This calls for a word-for-word copy of all the data, with each picture removed.

********

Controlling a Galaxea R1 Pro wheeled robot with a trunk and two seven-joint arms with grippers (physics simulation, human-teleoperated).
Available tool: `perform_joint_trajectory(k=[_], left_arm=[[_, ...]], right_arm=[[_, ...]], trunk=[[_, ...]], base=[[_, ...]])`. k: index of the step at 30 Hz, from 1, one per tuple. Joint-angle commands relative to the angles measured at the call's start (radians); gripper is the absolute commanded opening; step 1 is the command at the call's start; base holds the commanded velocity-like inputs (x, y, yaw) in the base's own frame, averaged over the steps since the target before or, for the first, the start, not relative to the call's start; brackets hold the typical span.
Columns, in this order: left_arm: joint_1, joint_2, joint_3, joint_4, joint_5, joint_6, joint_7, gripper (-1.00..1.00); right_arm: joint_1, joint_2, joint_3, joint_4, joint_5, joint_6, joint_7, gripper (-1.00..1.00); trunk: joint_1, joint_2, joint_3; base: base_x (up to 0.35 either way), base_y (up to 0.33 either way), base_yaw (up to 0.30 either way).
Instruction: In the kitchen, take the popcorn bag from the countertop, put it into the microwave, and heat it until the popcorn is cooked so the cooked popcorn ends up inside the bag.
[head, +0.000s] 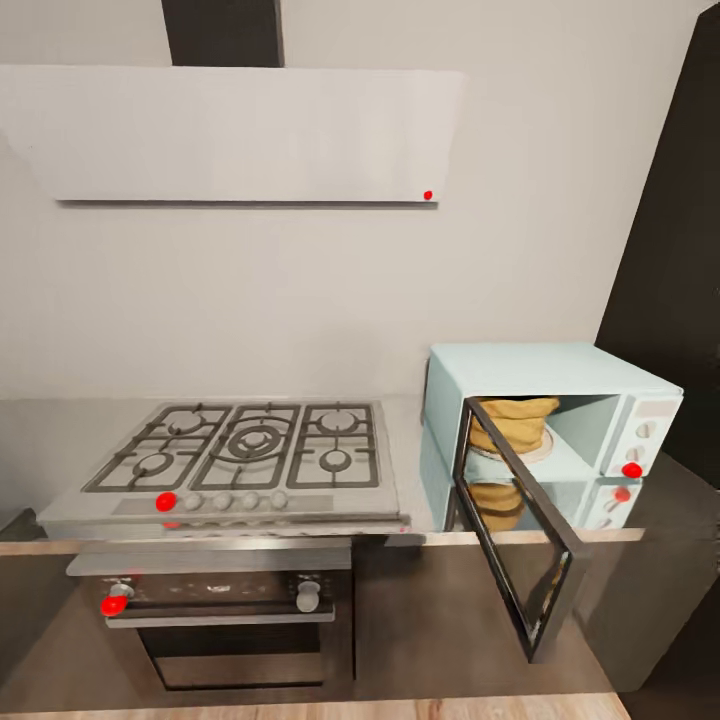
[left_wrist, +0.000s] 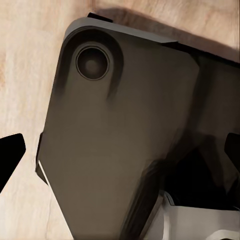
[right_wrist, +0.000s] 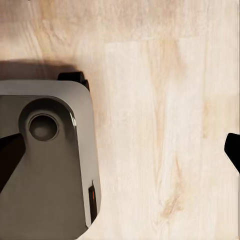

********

RESULT OF THIS EXERCISE
Controlling a Galaxea R1 Pro wheeled robot with a trunk and two seven-joint arms with grippers (physics simulation, human-teleoperated).
Available tool: `perform_joint_trajectory(k=[_], left_arm=[[_, ...]], right_arm=[[_, ...]], trunk=[[_, ...]], base=[[_, ...]])`. k: index of the step at 30 Hz, from 1, one per tuple. Joint-angle commands relative to the angles measured at the call's start (radians); gripper is the absolute commanded opening; step 1 is the command at the call's start; base holds the commanded velocity-like inputs (x, y, yaw) in the base's own frame, averaged over the steps since the target before or, for the first, the start, not relative to the call's start; brackets hold the typical span.
Columns, in this order: left_arm: joint_1, joint_2, joint_3, joint_4, joint_5, joint_6, joint_7, gripper (-1.00..1.00); right_arm: joint_1, joint_2, joint_3, joint_4, joint_5, joint_6, joint_7, gripper (-1.00..1.00); trunk: joint_1, joint_2, joint_3; base: base_x (up to 0.35 either way), base_y (up to 0.33 either way), base_yaw (up to 0.30 either way).
Instruction: In the kitchen, take the popcorn bag from the countertop, put it into the microwave, and heat it until the popcorn is cooked so the cooked popcorn ends up inside the bag.
[head, +0.000s] 
[left_wrist, +0.000s] 
[right_wrist, +0.000s] 

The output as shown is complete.